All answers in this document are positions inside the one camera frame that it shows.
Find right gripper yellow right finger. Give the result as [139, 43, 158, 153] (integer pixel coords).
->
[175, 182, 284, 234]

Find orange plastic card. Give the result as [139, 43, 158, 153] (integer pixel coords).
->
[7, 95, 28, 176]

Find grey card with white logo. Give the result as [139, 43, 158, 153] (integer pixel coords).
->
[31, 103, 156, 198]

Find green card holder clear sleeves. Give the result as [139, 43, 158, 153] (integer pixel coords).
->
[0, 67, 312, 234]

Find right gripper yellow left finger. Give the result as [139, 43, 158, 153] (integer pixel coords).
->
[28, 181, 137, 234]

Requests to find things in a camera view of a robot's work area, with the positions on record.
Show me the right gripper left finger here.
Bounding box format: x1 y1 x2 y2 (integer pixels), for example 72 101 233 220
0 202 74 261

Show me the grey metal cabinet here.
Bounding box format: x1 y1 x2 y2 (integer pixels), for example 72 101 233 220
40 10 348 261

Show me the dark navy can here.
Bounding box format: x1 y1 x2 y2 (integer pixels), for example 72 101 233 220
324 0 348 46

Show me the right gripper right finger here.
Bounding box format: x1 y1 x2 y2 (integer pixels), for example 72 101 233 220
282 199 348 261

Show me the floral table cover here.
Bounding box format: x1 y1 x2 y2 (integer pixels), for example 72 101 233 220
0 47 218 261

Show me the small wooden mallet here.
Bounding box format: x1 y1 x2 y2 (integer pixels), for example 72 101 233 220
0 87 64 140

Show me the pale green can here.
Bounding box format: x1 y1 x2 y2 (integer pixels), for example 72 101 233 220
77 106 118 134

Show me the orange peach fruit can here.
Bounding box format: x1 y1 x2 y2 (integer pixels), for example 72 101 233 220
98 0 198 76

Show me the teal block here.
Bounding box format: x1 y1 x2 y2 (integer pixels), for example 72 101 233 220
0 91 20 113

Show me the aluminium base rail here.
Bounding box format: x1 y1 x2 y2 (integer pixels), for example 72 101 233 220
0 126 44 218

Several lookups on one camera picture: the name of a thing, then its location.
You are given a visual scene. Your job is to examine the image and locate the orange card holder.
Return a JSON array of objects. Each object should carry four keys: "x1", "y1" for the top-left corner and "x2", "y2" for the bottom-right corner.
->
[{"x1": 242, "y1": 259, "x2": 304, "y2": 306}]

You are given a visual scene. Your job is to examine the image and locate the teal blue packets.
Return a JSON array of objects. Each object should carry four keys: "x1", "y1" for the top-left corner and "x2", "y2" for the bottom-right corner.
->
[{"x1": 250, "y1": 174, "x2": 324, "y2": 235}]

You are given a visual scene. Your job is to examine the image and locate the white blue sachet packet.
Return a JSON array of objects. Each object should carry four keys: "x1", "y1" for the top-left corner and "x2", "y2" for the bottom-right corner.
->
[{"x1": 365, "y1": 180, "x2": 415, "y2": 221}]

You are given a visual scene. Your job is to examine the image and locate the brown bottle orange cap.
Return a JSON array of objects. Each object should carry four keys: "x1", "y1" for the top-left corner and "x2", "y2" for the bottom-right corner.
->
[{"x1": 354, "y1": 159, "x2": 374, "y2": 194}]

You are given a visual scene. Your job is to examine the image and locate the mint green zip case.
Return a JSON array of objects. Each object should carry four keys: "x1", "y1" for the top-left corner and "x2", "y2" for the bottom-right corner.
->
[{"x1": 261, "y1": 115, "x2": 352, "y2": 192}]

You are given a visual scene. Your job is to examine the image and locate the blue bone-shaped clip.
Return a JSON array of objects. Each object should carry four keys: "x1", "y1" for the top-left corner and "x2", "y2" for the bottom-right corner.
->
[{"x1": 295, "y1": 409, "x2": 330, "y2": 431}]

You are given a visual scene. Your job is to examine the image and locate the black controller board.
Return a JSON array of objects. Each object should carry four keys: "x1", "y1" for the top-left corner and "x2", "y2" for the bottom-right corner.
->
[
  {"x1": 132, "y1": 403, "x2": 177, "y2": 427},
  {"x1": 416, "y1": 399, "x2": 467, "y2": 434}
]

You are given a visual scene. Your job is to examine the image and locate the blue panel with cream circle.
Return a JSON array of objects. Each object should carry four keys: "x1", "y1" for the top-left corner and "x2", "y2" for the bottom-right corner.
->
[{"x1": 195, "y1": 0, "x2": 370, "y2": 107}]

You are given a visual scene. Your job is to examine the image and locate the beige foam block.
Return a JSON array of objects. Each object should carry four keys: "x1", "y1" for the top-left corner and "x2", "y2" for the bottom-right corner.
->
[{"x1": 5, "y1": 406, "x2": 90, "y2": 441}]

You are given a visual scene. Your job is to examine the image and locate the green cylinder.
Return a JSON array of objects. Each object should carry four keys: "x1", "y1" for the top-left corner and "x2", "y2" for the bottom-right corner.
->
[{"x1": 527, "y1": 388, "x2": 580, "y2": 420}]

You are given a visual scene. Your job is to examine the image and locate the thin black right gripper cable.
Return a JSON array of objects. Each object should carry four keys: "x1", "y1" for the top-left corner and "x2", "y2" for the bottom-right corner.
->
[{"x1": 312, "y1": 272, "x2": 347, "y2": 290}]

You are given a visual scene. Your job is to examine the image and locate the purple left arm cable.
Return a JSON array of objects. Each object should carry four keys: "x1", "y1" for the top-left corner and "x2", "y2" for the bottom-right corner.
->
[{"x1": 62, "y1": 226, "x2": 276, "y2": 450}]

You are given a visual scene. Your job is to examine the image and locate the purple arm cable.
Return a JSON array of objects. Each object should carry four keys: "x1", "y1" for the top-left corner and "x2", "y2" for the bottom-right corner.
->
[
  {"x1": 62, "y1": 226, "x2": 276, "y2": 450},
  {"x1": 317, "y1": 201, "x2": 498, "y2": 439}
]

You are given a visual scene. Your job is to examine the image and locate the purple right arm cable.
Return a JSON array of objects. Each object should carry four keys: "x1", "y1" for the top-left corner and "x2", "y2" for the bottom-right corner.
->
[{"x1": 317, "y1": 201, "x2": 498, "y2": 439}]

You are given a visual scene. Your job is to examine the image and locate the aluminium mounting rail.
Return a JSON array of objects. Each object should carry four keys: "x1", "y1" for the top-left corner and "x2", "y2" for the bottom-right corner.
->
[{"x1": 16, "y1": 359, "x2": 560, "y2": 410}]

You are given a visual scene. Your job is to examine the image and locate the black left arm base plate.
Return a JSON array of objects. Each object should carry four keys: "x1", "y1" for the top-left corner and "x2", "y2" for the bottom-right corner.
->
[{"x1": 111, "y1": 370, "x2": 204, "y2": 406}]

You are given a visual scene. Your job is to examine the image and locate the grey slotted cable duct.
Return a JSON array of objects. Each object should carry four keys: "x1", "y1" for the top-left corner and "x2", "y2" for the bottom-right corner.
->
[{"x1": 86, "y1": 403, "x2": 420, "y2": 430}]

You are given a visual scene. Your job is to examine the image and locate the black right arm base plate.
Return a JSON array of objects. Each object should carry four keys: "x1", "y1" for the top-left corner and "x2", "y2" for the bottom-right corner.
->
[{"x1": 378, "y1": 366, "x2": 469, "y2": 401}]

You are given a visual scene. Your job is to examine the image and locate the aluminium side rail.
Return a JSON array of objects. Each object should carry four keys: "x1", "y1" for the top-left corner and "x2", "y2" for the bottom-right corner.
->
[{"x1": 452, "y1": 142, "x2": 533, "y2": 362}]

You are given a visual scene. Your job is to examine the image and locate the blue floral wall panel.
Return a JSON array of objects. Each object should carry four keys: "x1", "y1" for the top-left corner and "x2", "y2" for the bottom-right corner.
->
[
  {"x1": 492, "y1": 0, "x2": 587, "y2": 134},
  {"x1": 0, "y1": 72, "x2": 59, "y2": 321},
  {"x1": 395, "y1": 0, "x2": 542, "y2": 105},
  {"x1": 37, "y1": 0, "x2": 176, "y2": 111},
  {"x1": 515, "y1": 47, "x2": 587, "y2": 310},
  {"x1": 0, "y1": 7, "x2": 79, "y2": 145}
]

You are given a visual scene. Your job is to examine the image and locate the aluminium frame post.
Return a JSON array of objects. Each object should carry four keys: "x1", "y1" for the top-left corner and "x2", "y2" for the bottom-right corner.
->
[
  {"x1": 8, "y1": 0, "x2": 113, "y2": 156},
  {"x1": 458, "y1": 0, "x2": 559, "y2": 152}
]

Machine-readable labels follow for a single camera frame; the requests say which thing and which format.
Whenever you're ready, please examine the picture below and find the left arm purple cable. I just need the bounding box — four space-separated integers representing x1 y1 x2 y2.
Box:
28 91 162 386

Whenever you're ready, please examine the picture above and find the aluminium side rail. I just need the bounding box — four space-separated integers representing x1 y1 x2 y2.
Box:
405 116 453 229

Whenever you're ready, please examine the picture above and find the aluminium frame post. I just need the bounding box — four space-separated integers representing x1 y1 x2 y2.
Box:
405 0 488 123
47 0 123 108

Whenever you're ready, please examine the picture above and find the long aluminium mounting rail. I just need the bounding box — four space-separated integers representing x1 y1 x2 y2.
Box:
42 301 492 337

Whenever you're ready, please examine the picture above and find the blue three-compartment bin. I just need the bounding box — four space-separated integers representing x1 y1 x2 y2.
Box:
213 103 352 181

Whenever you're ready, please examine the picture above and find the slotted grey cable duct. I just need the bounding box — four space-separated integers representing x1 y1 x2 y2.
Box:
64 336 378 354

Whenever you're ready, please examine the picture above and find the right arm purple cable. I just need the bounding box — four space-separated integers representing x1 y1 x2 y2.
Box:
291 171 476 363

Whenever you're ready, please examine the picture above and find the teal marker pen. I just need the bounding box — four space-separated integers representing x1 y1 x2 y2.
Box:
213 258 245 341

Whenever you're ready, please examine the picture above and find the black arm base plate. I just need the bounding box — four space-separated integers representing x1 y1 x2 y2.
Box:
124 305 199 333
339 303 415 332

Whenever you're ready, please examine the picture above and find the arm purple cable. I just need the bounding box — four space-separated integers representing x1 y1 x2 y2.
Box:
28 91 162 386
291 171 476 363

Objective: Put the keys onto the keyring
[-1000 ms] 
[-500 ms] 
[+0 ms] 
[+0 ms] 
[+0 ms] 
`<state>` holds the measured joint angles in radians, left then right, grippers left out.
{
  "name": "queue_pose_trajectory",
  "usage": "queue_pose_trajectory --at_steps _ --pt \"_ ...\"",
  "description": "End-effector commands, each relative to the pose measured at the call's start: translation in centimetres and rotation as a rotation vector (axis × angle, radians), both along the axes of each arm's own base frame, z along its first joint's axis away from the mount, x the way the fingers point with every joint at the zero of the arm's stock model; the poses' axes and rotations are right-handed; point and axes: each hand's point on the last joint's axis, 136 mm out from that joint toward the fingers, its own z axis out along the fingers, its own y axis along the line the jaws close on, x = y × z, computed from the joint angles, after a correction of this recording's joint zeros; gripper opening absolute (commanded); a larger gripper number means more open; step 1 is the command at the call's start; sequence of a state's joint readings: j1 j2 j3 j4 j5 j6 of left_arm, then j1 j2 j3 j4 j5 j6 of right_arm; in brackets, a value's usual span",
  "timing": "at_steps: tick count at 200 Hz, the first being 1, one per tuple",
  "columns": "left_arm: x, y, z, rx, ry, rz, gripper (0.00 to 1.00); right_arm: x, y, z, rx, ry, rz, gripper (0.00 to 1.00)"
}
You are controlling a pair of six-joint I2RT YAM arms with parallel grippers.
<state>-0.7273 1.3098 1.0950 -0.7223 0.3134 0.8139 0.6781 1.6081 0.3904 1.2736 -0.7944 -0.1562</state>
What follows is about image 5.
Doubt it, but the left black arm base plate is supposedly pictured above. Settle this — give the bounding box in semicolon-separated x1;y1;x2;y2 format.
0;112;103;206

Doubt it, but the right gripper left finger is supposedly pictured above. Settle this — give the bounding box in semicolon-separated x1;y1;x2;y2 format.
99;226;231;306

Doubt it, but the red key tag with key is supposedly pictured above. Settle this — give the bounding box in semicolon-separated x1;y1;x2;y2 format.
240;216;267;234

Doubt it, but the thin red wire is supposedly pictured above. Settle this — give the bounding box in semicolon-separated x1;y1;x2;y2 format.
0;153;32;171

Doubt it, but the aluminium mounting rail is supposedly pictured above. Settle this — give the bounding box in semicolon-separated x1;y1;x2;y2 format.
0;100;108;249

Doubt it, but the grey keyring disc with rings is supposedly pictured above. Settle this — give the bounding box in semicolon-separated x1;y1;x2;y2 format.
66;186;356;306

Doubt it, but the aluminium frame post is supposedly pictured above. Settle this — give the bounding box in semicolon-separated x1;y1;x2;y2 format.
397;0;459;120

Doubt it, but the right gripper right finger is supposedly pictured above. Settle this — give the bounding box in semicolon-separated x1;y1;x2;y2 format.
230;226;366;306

○ ○ ○ ○

* [TASK DIRECTIONS] Search the entries for the string "floral". Copy every line that has it.

* [EXERCISE ANSWER]
Show me the floral table cover here.
You are given a visual scene. Your job is to examine the image and locate the blue floral wall panel.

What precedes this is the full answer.